Production Setup

There are two general classes of configuration for Gunicorn. For the time being these will are referred to as "fast clients" and "sleepy applications".

Fast Clients

Generally speaking when we say "fast clients" what we really mean is that the time taken to process a client from the time a socket is accepted until the time the socket is closed is well defined to be short. This means that clients are buffered by an upstream proxy (otherwise clients can send or receive data slowly) and that your application code does not have major blocking sections (a web request to the internet might occasionally take a non trivial amount of time).
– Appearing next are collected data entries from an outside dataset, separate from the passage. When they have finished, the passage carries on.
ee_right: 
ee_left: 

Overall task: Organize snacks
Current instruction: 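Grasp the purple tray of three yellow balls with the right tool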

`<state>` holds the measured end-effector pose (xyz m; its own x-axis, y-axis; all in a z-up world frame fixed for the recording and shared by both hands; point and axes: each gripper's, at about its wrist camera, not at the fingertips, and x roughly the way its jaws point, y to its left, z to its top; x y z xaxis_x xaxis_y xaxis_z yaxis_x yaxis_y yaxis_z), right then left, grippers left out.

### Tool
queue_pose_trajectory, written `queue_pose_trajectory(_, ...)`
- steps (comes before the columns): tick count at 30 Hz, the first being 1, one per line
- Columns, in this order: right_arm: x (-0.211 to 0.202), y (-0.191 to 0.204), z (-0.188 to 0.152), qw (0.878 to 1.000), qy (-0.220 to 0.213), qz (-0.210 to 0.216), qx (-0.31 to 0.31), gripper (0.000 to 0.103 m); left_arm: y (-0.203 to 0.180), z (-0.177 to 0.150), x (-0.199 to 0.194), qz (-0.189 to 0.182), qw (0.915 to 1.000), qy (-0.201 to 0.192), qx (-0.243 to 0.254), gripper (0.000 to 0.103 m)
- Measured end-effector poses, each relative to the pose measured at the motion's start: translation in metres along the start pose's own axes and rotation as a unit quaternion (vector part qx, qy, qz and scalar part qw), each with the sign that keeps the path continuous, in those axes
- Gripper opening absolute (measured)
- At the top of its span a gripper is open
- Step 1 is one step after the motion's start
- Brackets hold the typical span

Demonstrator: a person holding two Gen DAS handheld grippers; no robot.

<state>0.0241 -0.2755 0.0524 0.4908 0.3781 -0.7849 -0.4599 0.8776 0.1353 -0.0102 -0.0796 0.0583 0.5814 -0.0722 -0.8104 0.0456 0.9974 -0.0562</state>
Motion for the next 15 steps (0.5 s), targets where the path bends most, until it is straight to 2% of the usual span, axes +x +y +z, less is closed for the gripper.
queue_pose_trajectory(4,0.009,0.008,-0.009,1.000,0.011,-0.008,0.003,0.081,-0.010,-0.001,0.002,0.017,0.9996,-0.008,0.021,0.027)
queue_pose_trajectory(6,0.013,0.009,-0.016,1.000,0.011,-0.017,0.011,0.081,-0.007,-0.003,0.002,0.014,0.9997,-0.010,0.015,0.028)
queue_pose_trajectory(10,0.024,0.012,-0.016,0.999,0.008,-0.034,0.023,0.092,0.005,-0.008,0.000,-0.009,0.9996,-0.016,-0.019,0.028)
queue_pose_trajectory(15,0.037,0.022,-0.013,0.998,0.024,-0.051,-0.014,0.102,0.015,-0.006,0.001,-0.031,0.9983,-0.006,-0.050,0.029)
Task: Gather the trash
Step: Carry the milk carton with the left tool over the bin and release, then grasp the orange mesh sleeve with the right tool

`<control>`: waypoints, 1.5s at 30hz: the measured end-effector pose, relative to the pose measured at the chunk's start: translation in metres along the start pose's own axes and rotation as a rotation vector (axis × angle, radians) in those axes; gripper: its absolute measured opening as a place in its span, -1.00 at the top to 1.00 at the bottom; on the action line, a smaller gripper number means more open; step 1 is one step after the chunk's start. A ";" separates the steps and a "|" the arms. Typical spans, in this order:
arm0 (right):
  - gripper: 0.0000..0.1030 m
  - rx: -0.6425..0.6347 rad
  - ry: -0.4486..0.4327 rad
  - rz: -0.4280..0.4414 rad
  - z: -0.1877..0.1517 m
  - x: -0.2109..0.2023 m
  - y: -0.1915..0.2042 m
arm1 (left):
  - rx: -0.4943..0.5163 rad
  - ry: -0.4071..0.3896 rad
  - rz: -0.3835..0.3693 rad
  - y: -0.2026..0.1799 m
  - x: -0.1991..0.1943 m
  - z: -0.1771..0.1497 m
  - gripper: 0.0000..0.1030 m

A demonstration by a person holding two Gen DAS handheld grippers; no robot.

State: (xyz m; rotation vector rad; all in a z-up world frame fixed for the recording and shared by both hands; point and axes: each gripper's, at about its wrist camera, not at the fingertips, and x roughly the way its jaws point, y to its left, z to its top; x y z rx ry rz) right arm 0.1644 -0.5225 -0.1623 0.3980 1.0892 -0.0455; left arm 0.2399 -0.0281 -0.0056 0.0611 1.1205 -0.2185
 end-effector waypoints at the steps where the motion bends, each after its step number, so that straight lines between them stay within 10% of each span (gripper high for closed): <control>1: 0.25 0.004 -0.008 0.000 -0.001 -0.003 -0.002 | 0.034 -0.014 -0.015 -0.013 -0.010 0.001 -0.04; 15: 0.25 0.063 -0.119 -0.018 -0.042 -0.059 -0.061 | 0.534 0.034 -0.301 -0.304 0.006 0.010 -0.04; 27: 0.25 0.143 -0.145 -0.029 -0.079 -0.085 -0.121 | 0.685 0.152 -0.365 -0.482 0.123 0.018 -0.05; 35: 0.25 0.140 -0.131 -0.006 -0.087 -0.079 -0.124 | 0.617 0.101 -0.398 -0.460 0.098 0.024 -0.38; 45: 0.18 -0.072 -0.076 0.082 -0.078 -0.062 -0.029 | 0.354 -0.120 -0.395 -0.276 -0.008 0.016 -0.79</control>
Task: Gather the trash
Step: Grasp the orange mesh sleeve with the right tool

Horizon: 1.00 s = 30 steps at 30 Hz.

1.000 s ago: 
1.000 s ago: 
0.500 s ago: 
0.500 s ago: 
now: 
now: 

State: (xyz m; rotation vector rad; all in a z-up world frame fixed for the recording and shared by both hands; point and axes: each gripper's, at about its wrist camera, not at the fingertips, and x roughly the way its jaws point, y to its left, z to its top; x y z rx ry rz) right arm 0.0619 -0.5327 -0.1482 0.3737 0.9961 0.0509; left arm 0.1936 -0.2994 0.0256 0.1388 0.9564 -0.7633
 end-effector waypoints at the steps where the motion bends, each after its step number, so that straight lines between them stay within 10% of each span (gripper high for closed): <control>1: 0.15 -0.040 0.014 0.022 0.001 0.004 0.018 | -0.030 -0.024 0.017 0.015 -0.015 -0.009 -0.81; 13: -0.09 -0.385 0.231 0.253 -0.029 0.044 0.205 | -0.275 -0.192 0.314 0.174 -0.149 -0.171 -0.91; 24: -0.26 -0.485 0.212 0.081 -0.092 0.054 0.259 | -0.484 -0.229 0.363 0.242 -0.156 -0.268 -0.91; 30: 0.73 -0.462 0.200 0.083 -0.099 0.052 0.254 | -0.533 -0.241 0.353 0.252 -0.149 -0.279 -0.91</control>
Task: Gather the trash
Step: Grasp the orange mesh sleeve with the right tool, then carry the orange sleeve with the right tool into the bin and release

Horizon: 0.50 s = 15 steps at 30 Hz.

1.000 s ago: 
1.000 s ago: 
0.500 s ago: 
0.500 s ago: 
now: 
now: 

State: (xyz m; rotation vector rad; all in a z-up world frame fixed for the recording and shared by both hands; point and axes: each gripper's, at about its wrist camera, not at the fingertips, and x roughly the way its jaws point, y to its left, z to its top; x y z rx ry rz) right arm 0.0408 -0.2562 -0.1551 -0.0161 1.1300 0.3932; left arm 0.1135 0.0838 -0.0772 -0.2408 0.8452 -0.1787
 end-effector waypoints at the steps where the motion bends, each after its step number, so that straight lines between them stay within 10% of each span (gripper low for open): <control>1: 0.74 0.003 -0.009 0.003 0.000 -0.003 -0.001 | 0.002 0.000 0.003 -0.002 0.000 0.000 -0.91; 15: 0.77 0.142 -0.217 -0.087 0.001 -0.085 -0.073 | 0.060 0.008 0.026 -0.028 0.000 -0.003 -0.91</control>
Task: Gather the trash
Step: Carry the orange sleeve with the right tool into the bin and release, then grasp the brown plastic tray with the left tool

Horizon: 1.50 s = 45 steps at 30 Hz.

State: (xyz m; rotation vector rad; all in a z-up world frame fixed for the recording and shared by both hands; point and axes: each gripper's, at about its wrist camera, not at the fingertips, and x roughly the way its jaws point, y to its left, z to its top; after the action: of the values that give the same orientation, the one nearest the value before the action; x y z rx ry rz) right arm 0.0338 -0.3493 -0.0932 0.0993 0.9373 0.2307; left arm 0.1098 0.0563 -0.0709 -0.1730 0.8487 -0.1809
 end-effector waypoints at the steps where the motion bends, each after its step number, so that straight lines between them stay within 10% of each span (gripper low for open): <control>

Traditional webapps are generally fine for fast client configurations. Deployments should generally default to this type of configuration unless it is known that the application code wants to do long-polling, comet, web sockets or has other potentially long operations (on the order of seconds).

Sleepy Applications

Any application that requires an undefined amount of time for client processing is considered a sleepy application. If you are wanting a platform that is capable of handling comet connections, long polling, or potentially long blocking operations (requests to external web services, ie Facebook Connect) then you'll want to use an async arbiter.

Nginx Config for fast clients handling

Although there are many HTTP proxies available, we strongly advise that you use Nginx. If you choose another proxy server you need to make sure that it buffers slow clients when you use default Gunicorn arbiter. Without this buffering Gunicorn will be easily susceptible to Denial-Of-Service attacks. You can use slowloris to check if your proxy is behaving properly.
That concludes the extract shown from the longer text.